* **PROMPT**: What is the number of lines below that include "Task"? Give that number alone.

* **PROVIDED ENTRIES**:
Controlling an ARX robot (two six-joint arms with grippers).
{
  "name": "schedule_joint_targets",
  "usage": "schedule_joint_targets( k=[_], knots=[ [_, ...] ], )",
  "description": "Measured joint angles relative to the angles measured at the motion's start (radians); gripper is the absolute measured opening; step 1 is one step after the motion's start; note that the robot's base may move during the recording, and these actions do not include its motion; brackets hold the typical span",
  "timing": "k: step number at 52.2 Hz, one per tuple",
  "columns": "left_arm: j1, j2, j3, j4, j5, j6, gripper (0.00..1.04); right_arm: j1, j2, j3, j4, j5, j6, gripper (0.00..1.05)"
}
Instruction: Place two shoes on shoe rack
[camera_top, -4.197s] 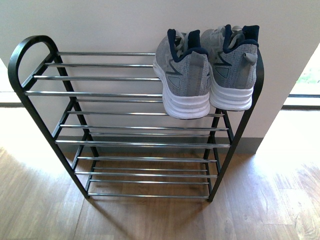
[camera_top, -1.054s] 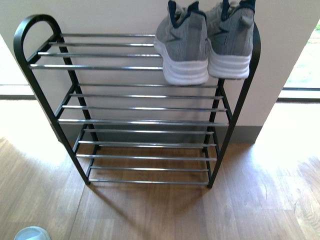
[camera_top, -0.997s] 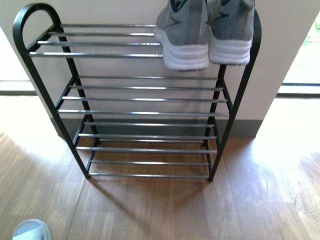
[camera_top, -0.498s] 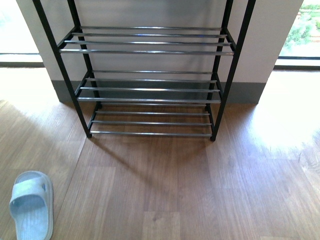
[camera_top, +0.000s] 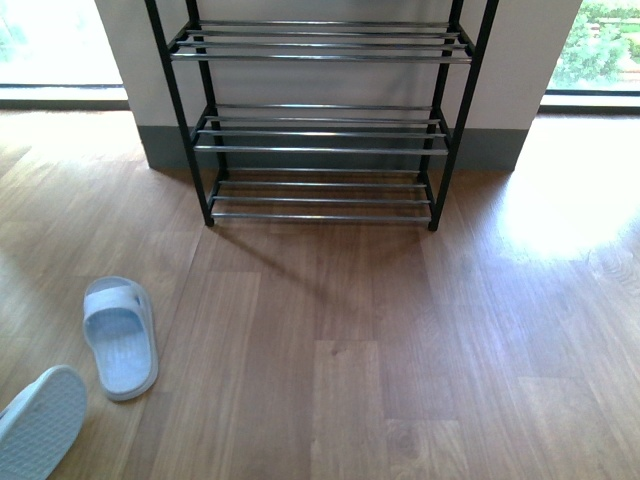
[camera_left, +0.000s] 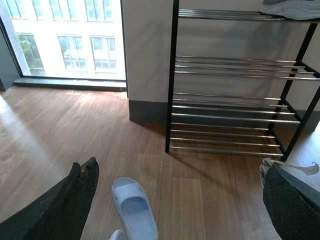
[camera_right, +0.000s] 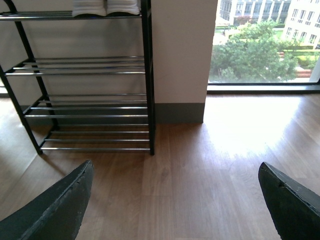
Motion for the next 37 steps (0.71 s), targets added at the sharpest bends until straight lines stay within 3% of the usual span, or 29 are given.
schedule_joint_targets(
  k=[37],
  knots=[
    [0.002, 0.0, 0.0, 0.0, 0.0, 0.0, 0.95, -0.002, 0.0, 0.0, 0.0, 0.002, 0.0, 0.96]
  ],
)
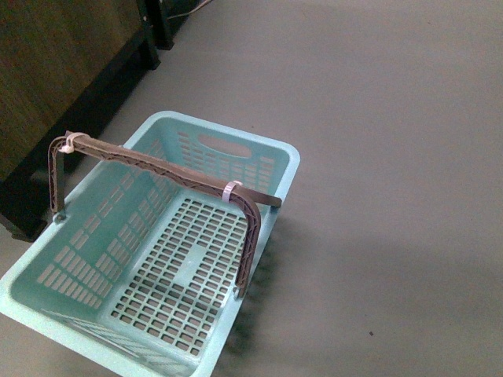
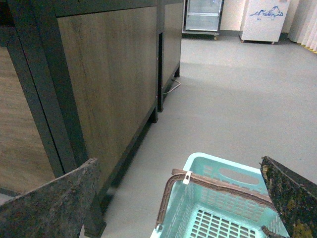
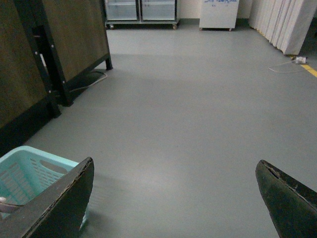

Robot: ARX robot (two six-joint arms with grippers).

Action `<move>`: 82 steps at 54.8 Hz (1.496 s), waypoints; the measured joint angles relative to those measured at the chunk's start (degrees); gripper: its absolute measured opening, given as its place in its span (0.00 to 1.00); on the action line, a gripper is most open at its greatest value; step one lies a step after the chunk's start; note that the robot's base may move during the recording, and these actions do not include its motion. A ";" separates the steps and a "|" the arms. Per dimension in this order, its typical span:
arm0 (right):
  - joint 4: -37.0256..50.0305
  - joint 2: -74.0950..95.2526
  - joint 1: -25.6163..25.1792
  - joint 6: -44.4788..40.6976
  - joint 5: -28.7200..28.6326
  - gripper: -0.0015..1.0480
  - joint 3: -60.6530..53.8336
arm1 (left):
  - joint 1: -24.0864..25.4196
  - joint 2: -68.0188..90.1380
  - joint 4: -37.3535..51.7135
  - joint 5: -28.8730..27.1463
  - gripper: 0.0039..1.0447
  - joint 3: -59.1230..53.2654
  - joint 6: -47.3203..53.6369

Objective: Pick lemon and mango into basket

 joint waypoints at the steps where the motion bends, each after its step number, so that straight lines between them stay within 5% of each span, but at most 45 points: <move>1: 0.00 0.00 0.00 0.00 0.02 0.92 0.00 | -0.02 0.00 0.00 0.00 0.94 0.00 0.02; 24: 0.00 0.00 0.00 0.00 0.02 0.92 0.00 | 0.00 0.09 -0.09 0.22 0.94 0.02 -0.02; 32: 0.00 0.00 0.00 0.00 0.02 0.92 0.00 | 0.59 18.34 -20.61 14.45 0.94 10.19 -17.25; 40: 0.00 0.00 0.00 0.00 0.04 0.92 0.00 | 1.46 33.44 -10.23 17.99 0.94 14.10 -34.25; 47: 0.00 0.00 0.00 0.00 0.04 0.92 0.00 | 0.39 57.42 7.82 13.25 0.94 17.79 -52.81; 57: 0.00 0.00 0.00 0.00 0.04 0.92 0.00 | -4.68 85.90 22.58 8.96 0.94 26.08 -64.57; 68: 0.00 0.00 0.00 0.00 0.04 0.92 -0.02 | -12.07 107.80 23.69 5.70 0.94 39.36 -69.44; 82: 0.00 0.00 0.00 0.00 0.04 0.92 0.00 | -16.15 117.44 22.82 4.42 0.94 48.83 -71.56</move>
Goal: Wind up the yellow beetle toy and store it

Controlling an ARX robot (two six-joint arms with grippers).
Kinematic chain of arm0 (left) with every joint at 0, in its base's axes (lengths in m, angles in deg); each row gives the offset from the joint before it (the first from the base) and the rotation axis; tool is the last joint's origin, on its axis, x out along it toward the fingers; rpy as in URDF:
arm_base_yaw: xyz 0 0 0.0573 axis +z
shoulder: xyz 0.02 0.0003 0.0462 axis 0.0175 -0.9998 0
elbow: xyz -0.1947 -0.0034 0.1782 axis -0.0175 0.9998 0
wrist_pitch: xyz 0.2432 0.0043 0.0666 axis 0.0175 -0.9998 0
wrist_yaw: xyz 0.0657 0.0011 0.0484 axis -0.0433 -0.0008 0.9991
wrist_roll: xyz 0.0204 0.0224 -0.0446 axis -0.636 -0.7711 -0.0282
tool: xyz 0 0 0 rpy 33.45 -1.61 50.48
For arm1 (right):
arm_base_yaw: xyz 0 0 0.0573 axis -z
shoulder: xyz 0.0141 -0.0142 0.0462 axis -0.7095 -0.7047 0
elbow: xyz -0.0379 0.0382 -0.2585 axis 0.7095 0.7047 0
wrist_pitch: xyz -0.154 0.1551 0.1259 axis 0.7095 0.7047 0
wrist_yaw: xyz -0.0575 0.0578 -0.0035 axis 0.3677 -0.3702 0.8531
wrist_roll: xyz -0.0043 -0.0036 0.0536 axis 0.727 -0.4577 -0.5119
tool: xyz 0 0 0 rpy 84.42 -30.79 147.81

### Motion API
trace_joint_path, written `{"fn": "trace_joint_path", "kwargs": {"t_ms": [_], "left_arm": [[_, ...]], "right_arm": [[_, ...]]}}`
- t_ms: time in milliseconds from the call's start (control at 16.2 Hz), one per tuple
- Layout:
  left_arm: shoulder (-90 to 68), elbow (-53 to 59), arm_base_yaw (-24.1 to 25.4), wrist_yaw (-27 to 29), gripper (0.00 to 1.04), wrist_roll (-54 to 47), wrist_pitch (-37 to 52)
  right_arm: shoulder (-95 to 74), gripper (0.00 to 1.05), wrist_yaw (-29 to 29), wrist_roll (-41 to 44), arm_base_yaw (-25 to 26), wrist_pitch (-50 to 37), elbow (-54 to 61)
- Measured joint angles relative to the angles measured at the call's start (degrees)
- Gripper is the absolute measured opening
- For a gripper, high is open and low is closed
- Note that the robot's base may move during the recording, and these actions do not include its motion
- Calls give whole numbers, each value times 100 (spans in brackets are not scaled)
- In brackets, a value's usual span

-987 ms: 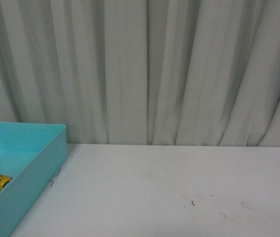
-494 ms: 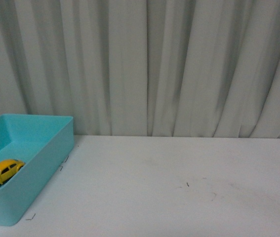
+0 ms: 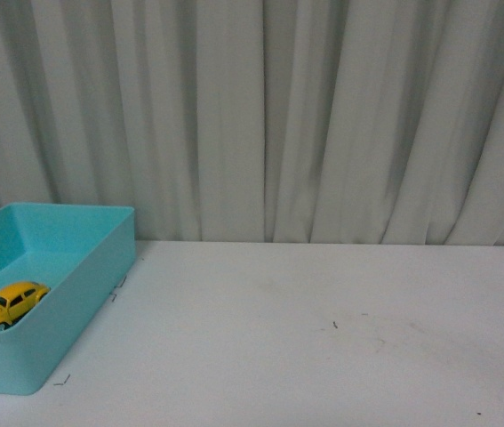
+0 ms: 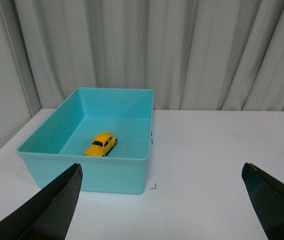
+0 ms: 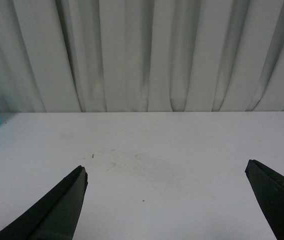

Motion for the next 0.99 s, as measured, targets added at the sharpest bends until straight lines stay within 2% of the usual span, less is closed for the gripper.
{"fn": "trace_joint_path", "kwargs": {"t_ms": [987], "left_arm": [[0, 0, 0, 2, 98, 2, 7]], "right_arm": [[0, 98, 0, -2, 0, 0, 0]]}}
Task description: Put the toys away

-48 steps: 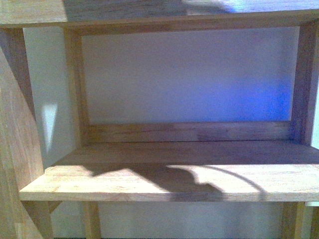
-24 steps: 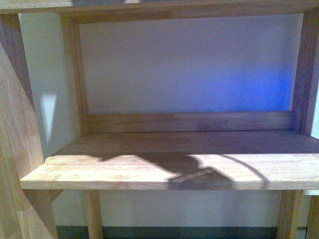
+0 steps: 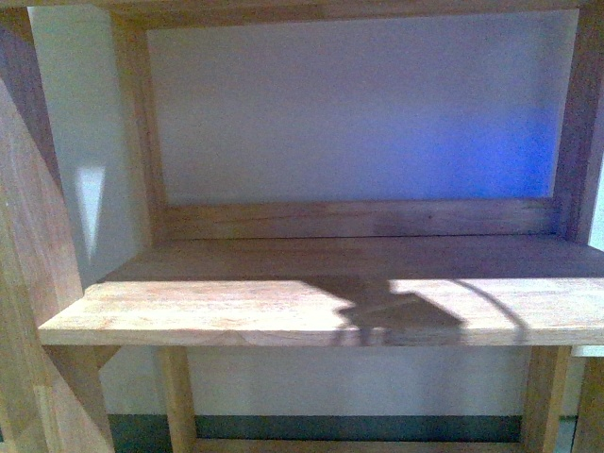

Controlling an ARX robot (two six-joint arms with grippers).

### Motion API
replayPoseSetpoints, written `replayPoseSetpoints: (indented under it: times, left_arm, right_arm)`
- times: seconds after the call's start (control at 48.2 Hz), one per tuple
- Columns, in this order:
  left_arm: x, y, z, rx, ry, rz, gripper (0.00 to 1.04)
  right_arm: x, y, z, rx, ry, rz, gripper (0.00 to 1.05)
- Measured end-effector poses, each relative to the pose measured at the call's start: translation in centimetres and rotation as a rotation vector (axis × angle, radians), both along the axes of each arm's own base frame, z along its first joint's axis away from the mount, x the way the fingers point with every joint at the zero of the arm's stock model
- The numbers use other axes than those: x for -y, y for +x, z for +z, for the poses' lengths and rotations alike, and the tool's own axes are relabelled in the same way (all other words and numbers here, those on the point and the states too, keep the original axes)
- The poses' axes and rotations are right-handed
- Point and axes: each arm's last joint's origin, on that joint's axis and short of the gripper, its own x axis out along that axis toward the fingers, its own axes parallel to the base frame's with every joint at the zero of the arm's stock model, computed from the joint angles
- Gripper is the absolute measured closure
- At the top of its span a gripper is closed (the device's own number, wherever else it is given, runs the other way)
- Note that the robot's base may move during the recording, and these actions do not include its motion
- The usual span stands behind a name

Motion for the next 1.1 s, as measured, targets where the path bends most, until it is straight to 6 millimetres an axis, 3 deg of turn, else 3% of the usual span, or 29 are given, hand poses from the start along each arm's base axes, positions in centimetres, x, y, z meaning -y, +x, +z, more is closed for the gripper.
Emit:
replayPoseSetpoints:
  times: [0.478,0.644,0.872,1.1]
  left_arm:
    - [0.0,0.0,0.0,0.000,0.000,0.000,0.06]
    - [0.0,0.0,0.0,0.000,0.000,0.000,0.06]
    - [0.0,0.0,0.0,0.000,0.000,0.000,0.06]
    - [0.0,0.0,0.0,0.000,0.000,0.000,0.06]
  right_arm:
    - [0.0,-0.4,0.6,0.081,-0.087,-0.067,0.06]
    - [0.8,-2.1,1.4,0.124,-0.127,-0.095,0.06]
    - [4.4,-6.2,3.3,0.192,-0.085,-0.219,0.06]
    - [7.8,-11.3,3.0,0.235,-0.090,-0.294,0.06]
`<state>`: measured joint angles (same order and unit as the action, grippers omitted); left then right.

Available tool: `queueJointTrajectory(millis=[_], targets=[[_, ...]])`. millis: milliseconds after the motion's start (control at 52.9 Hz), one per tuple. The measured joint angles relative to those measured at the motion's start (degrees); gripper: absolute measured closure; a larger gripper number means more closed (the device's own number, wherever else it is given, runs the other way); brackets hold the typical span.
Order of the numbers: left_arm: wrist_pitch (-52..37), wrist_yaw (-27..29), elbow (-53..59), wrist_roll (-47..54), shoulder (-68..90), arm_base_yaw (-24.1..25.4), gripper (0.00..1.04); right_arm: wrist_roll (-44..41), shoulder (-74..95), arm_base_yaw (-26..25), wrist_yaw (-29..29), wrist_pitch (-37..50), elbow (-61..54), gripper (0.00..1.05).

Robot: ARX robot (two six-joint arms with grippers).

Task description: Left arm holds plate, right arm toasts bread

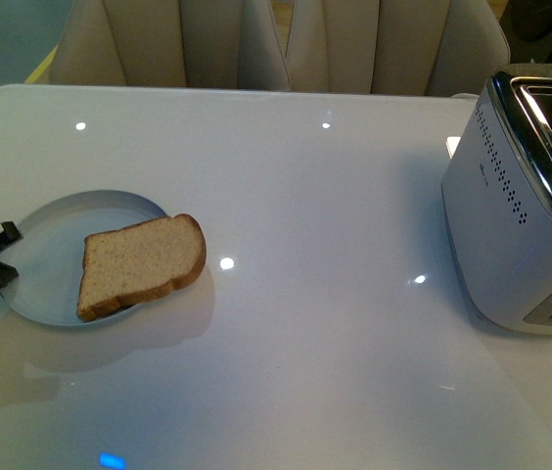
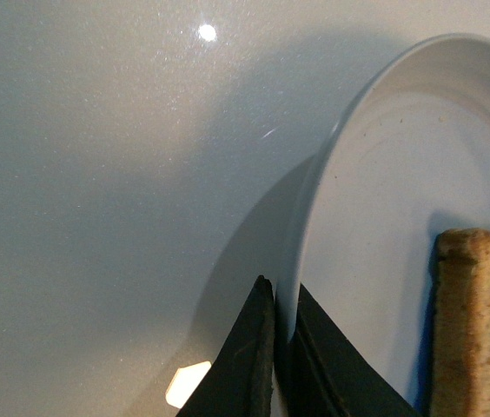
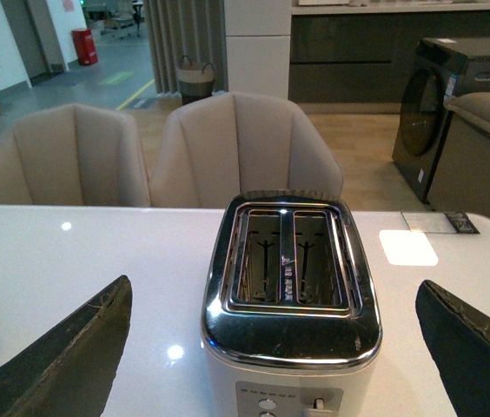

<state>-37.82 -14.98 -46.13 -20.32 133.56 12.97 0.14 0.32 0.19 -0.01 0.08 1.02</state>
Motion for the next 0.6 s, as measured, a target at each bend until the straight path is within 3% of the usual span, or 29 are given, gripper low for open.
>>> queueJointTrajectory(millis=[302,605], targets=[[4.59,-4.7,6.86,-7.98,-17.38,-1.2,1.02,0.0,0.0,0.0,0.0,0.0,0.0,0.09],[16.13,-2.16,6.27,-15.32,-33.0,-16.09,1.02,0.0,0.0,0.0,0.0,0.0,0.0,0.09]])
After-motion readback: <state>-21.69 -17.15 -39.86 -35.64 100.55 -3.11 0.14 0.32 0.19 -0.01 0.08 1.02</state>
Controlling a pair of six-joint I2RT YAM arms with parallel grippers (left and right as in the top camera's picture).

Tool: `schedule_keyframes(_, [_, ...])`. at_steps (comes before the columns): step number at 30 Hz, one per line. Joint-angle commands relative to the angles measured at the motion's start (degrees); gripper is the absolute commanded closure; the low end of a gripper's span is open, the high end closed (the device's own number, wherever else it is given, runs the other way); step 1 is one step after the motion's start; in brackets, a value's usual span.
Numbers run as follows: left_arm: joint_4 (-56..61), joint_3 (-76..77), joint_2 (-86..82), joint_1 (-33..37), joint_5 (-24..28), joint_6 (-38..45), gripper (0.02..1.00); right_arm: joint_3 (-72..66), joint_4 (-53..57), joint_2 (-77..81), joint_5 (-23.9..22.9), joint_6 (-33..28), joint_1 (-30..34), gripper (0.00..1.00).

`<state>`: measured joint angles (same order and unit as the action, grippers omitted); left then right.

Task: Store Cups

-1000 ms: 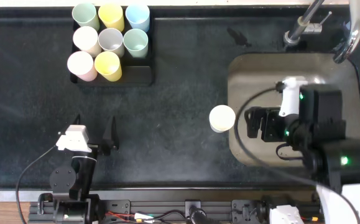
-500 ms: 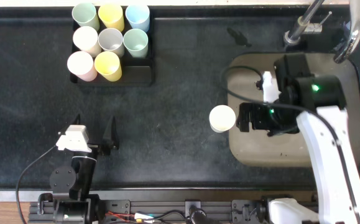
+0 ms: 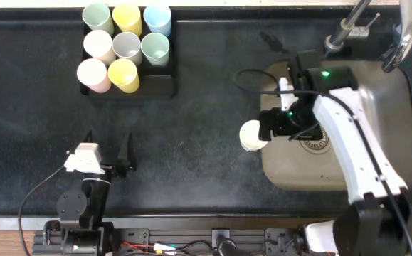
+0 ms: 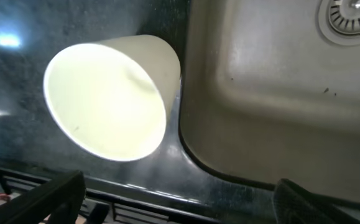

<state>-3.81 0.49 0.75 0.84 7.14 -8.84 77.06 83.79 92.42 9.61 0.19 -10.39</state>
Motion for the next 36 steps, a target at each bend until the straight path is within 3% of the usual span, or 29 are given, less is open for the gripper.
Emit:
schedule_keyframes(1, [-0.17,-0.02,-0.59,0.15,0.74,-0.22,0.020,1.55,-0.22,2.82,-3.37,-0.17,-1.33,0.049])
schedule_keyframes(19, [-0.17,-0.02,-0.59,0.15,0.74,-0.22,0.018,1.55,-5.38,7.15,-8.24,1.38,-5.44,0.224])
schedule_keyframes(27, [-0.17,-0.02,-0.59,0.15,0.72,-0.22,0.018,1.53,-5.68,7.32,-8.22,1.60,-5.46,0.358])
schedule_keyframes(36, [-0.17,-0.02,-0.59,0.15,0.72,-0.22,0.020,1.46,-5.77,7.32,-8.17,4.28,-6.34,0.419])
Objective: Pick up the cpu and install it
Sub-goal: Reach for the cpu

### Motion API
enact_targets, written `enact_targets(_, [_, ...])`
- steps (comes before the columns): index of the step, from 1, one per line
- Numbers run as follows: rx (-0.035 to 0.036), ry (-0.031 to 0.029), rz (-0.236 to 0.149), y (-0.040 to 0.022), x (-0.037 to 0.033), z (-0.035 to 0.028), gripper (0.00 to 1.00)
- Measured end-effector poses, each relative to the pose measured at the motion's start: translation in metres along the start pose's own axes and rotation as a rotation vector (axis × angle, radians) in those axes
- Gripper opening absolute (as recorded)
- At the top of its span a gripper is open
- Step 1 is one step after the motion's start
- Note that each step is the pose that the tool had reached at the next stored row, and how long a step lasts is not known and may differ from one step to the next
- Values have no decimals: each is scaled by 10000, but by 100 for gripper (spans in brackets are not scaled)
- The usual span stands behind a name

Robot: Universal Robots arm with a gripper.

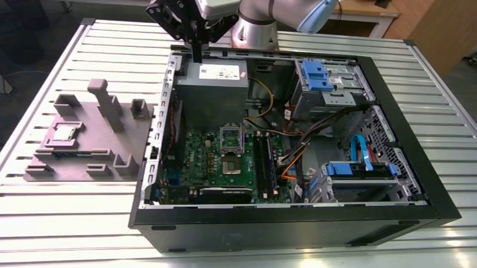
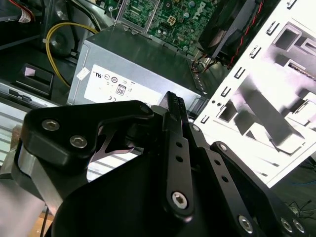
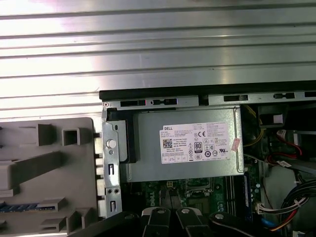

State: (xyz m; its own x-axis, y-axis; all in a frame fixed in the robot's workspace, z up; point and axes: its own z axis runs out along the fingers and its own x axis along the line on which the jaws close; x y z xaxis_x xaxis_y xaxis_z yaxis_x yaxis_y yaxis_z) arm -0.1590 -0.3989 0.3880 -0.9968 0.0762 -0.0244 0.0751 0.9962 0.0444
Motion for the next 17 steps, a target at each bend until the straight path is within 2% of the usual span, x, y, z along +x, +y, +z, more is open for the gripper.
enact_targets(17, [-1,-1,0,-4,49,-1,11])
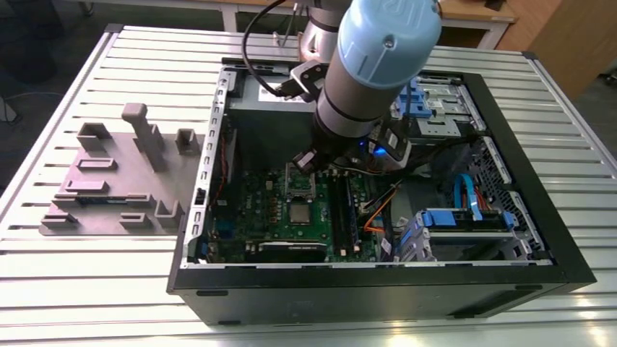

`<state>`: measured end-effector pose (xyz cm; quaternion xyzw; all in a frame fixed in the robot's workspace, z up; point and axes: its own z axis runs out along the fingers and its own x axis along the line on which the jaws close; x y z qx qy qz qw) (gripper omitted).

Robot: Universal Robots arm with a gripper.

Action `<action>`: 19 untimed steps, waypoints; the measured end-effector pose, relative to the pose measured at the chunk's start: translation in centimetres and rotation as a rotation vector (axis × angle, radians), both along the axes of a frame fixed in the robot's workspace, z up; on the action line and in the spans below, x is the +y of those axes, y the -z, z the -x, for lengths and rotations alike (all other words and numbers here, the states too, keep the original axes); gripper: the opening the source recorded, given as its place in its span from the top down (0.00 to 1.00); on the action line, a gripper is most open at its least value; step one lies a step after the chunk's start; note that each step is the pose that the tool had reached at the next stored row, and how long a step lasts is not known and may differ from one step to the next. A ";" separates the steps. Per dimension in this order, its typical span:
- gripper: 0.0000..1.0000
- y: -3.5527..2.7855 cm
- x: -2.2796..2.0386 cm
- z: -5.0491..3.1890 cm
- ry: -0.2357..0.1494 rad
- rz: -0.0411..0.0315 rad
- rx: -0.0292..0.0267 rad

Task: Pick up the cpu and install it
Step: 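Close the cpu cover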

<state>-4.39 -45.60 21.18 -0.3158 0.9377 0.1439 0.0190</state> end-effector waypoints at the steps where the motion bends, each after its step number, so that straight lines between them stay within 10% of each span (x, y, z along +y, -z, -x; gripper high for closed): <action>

* **ANSWER BOX**: 4